Once the pictures are removed, restate the listing word for word.
++++
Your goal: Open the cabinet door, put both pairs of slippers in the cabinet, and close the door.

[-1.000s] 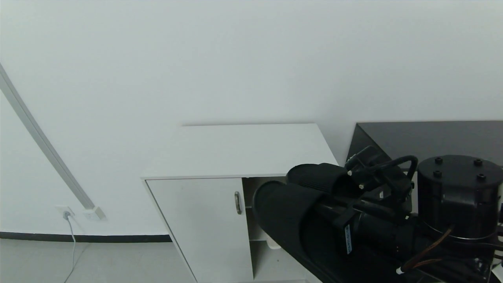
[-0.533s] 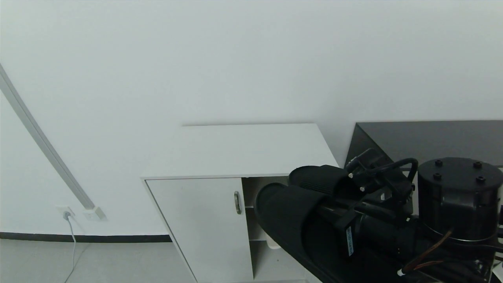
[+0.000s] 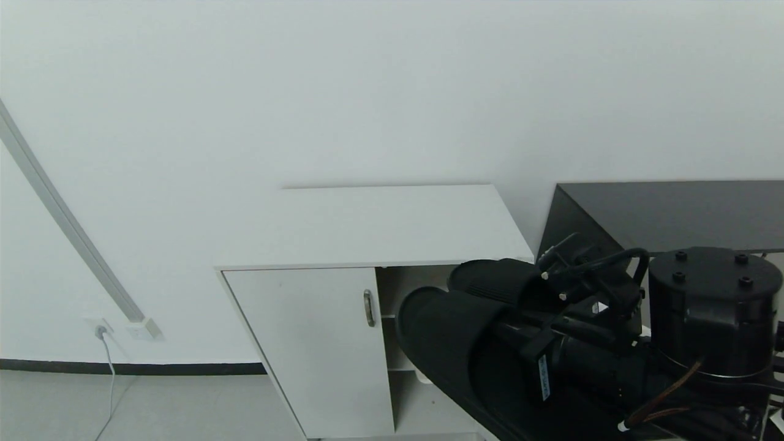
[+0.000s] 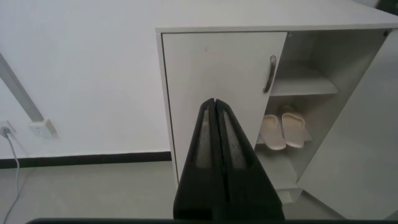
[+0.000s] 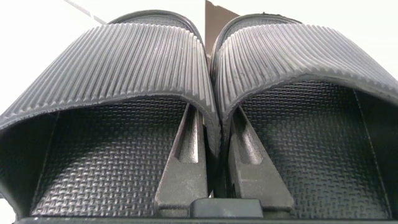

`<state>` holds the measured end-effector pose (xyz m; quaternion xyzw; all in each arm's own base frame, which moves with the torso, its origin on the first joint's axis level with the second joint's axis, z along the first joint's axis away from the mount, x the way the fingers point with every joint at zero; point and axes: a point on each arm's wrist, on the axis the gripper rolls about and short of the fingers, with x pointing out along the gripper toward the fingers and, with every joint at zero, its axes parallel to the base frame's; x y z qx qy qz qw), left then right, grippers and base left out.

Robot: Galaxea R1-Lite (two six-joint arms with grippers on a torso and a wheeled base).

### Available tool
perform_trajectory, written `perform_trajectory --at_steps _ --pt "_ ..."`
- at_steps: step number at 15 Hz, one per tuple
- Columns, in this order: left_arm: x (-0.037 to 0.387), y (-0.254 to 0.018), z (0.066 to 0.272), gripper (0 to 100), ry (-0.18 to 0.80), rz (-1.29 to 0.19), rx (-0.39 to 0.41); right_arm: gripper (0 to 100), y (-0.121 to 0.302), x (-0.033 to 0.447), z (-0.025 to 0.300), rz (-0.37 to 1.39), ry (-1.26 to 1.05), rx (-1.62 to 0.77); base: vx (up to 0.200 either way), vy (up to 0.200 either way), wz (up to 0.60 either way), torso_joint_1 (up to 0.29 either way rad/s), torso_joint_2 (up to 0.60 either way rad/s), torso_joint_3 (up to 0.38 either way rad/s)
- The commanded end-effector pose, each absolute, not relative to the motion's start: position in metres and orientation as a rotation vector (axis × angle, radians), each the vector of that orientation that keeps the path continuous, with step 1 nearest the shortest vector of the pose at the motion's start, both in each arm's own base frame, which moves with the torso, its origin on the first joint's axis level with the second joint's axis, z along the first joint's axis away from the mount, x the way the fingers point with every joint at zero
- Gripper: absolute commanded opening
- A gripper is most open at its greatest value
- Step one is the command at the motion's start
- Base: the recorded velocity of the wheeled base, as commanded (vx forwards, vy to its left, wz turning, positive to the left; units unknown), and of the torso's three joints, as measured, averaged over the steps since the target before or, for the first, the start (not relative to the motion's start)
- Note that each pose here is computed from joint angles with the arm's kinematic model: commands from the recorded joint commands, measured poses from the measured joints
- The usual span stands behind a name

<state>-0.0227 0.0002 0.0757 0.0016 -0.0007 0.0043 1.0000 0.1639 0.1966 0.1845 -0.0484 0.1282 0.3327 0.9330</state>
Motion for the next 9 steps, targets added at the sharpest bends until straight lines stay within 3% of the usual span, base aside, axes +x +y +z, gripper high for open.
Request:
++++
Exercise solution:
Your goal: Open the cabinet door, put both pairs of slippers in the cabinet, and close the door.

[-1.000s] 
[-0.533s] 
[+0.000s] 
[+0.000s] 
[+0.000s] 

`<state>` holds the measured end-effector pose (xyz m; quaternion xyzw; all in each arm's own base frame, which moves with the torso, its origin on the first joint's axis level with the second joint's axis, z along the first joint's axis away from the mount, x the way the fingers point with every joint at zero; point and axes: a point on each arm's wrist, on the axis the gripper rolls about and short of the fingers, with x pointing out along the gripper toward the fingers and, with every joint at zero, its axes parallel to the base frame's; x y z qx qy qz qw), left then right, grippers and base left out.

Robot: Galaxea R1-Lite (two six-joint arms with grippers on a torso and a wheeled base).

### Available tool
perform_trajectory, written `perform_trajectory --at_steps _ --pt "_ ..."`
- at_steps: step number at 15 Hz, one per tuple
- Columns, in this order: left_arm: x (-0.037 to 0.387), y (-0.254 to 0.018), z (0.066 to 0.272), gripper (0 to 100), ry (-0.18 to 0.80), rz (-1.29 to 0.19), rx (-0.39 to 0.41); right_arm: gripper (0 to 100), y (-0.121 to 0.302), x (-0.033 to 0.447), z (-0.025 to 0.300), rz (-0.37 to 1.39), ry (-1.26 to 1.05), rx (-1.62 to 0.77); base: vx (up to 0.200 either way), vy (up to 0.200 either way), wz (up to 0.60 either way), torso_joint_1 (up to 0.29 either way rad/s), torso_joint_2 (up to 0.60 either way rad/s), torso_joint_3 (up to 0.38 either way rad/s)
- The commanded end-effector pose, each absolute, not relative to the motion's start: position in metres and orientation as a rotation vector (axis × angle, radians), each the vector of that orientation that keeps the path continuous, with step 1 nearest the shortest vector of the pose at the motion's start, both in each arm's own base frame, which moves with the torso, its origin on the first joint's axis level with the second joint's axis, z along the first joint's axis away from the mount, x the way the fingers point with every joint at zero
- Gripper: absolute commanded opening
- A gripper is most open at its greatest value
- Step one is the command at the motion's start
- Base: the recorded velocity of the wheeled base, as commanded (vx forwards, vy to its left, wz turning, positive to the left; units unknown), and of the torso's three joints, as measured, averaged over the steps since the target before or, for the first, the start (not relative to the motion's start)
- Note that each pose here is computed from joint angles with the arm's kinematic model: commands from the recorded joint commands, measured poses from the measured joints
- The usual span stands behind a name

<state>-0.0227 0.0002 0.0757 0.0016 -0.0007 0.0043 1.0000 0.1639 0.1966 0.1845 -0.0484 0.1282 0.3327 0.9330</state>
Motion for the next 9 steps, targets added at the sharpest bends until straight lines stay within 3% of the usual span, base aside, axes +x +y +z, gripper high for open.
Request:

There is nothing further to this exercise.